North Korea watchers say it’s unusual for the North to make public Ri’s removal so quickly ― only one day after the decision was reached Sunday at a Politburo meeting of the Central Committee of the Workers’ Party.
North Korea cited illness as the reason for his sudden departure but analysts discount such a possibility, saying he would have retained some honorary posts if he had really been sick.
For now, several possibilities are being raised. First of all, Kim Jong-un, who took power seven months ago following the death of his father Kim Jong-il, may have let him go as part of efforts for a ``generational change.’’ If this scenario is right, more of his aging officials could be dismissed in the coming weeks.
Another scenario says Ri may have been dismissed, assuming responsibility for his failure to seize control of the military. Some analysts raise the possibility that his ouster may have something to do with conflict regarding the future course of the poverty-stricken country with other top cadres.
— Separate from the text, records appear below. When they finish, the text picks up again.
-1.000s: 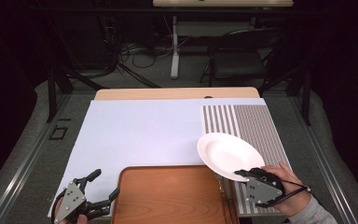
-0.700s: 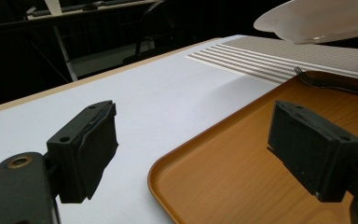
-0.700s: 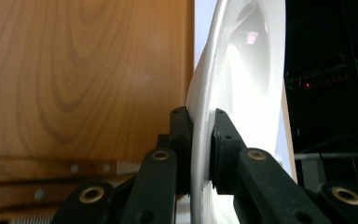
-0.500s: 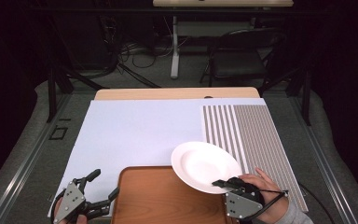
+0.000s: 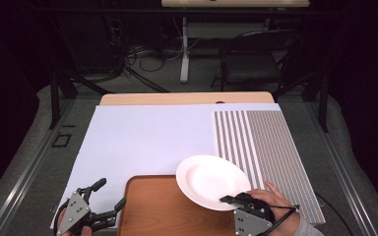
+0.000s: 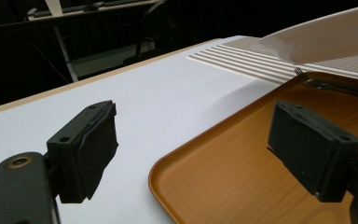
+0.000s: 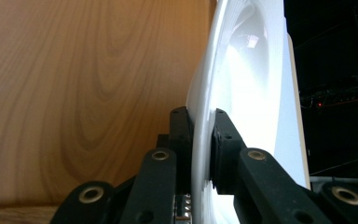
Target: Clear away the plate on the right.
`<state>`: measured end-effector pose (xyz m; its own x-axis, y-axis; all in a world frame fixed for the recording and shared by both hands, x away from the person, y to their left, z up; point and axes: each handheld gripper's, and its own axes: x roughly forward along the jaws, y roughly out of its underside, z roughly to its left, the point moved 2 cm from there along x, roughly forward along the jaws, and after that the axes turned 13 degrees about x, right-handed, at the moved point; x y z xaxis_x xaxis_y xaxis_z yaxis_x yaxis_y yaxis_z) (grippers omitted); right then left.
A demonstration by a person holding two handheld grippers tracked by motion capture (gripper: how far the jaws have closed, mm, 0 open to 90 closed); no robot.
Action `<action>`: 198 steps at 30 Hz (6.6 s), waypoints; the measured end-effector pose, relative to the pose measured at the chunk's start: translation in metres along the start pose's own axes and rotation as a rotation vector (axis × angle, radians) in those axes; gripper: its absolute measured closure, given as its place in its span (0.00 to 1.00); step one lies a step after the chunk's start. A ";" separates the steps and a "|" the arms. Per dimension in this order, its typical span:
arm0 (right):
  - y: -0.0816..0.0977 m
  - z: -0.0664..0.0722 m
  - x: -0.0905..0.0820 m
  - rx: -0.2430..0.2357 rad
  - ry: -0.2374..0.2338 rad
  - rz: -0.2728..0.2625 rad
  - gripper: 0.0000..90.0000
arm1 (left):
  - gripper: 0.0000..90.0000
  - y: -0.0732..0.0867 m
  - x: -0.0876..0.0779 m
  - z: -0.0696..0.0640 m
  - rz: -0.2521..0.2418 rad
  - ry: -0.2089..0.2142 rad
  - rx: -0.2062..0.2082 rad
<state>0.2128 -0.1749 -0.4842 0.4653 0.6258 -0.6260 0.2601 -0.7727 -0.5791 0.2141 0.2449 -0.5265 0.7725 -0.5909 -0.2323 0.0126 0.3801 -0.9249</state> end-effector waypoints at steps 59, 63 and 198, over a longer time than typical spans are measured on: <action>-0.022 0.074 0.060 -0.084 -0.246 -0.028 0.84 | 0.17 0.000 0.002 0.001 0.003 0.003 -0.003; -0.021 0.075 0.060 -0.069 -0.253 -0.042 0.83 | 0.17 0.001 0.002 0.001 0.002 0.003 -0.005; 0.148 -0.015 -0.032 1.079 0.584 -0.095 0.00 | 0.17 0.002 0.000 0.004 0.004 -0.018 -0.020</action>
<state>0.2490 -0.3108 -0.5426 0.8633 0.3190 -0.3910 -0.3900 -0.0698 -0.9182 0.2165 0.2490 -0.5270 0.7838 -0.5766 -0.2305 -0.0026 0.3682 -0.9297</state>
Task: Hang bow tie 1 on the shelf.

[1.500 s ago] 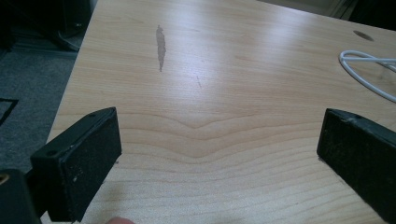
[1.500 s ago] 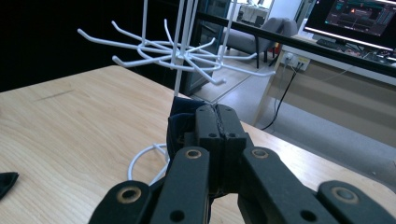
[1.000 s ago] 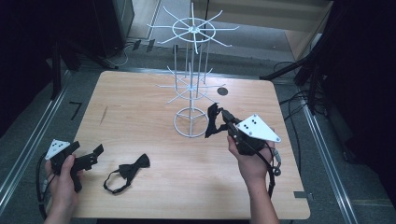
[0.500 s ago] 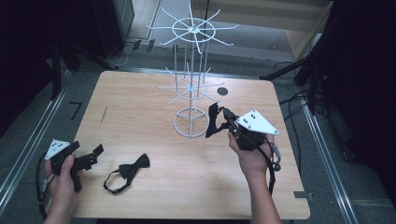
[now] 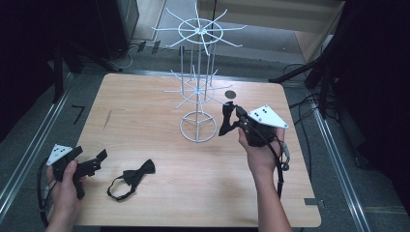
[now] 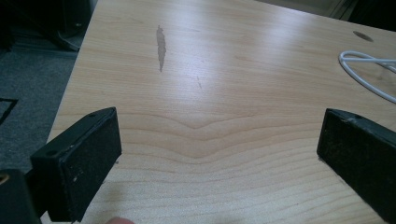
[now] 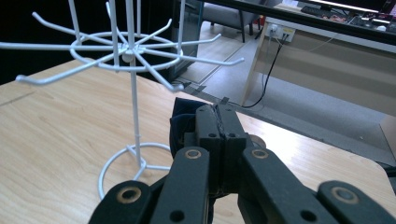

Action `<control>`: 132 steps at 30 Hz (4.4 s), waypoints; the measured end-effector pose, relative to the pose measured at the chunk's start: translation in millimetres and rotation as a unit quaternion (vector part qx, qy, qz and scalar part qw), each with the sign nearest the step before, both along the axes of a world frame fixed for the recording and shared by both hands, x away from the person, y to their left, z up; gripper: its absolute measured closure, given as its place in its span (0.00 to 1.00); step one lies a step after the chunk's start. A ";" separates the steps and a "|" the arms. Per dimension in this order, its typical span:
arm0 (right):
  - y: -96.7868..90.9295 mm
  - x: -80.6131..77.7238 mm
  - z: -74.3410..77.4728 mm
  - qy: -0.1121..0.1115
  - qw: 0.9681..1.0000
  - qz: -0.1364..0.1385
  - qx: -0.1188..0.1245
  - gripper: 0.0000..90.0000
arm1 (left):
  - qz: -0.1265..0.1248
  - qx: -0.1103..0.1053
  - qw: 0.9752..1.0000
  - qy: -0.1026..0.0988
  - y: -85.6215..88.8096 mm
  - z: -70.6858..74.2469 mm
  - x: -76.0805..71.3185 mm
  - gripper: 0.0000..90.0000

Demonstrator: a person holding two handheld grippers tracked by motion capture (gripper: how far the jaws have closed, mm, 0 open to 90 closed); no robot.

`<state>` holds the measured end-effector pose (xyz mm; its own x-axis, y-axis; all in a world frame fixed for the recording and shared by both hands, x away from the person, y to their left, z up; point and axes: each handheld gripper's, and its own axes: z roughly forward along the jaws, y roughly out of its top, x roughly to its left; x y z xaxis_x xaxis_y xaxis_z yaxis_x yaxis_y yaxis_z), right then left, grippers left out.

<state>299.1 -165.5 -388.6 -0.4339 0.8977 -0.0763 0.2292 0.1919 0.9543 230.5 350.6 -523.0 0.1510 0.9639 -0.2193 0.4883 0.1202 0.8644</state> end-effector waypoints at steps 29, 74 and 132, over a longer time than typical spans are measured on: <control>25.6 4.5 25.2 -0.004 1.000 -0.015 0.019 1.00 | 0.000 0.001 1.000 -0.001 0.2 0.1 -0.1 0.00; 64.8 13.9 0.1 0.017 0.999 0.021 0.038 1.00 | -0.001 0.001 1.000 -0.001 0.0 0.1 0.2 0.00; 93.9 -22.4 -73.4 0.041 0.990 0.124 0.047 0.71 | -0.002 -0.001 1.000 -0.001 0.0 0.1 0.2 0.00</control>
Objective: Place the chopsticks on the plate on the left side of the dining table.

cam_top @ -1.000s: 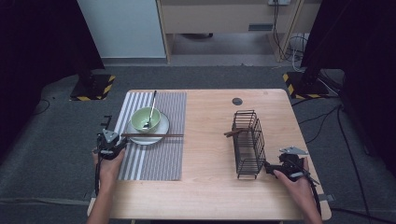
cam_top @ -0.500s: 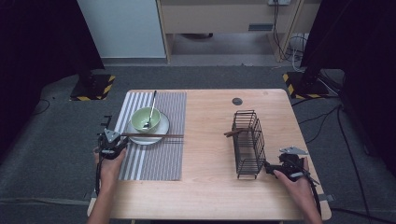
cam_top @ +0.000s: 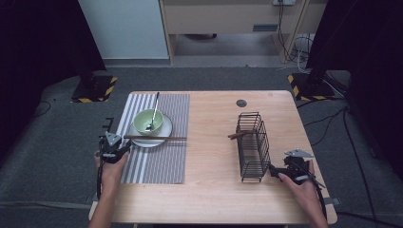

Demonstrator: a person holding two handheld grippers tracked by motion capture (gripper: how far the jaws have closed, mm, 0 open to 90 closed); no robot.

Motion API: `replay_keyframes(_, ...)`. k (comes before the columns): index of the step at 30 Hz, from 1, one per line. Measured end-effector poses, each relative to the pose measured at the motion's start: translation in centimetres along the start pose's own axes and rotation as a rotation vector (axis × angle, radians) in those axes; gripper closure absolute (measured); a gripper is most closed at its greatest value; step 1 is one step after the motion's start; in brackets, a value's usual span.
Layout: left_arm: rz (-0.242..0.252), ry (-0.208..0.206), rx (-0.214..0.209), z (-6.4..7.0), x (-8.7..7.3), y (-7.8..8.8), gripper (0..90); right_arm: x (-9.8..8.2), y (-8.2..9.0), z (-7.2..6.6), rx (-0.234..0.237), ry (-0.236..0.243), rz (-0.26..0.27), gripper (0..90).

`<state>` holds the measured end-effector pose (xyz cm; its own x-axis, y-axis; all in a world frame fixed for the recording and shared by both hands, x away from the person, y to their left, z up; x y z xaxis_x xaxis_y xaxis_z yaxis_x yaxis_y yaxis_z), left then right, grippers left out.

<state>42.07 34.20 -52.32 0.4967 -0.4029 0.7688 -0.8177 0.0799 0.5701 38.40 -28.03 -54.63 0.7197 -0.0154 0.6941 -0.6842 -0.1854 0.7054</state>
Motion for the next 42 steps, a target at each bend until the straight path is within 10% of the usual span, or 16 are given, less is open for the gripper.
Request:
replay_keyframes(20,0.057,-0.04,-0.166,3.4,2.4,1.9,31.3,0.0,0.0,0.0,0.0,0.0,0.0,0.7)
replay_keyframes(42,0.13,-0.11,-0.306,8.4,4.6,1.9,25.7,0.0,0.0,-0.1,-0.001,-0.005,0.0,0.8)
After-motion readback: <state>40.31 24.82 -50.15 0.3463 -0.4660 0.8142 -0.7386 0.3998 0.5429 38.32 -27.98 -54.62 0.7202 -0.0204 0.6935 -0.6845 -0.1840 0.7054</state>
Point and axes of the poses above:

The most plausible scenario is that he was purged after being defeated in a power struggle in the North’s inner circle. Analysts say his unrivaled status began to crumble in April, when Choe Ryong-hae, the son of Choe Hyon who served as the North’s defense minister from 1968 to 1976, received important promotions. At the time, Choe surfaced as a strong man, becoming vice marshal, a member of the Politburo Presidium of the Workers’ Party Central Committee, a vice-chairman of the Central Military Commission and director of the KPA General Political Bureau.
According to this scenario, Jang plotted with Choe to kick out Ri who may have fallen out of favor with Kim. This raises the possibility that North Korea’s military may have been taken over by Jang who is often called the real power in North Korea.
South Korea says it is watching the situation carefully but refuses to elaborate further. It’s too early to say clearly but some important changes may be taking place in the North.
We welcome changes in the reclusive country and hopefully, the new leader will abandon its military-first policy and steer the North to the path of reform and openness.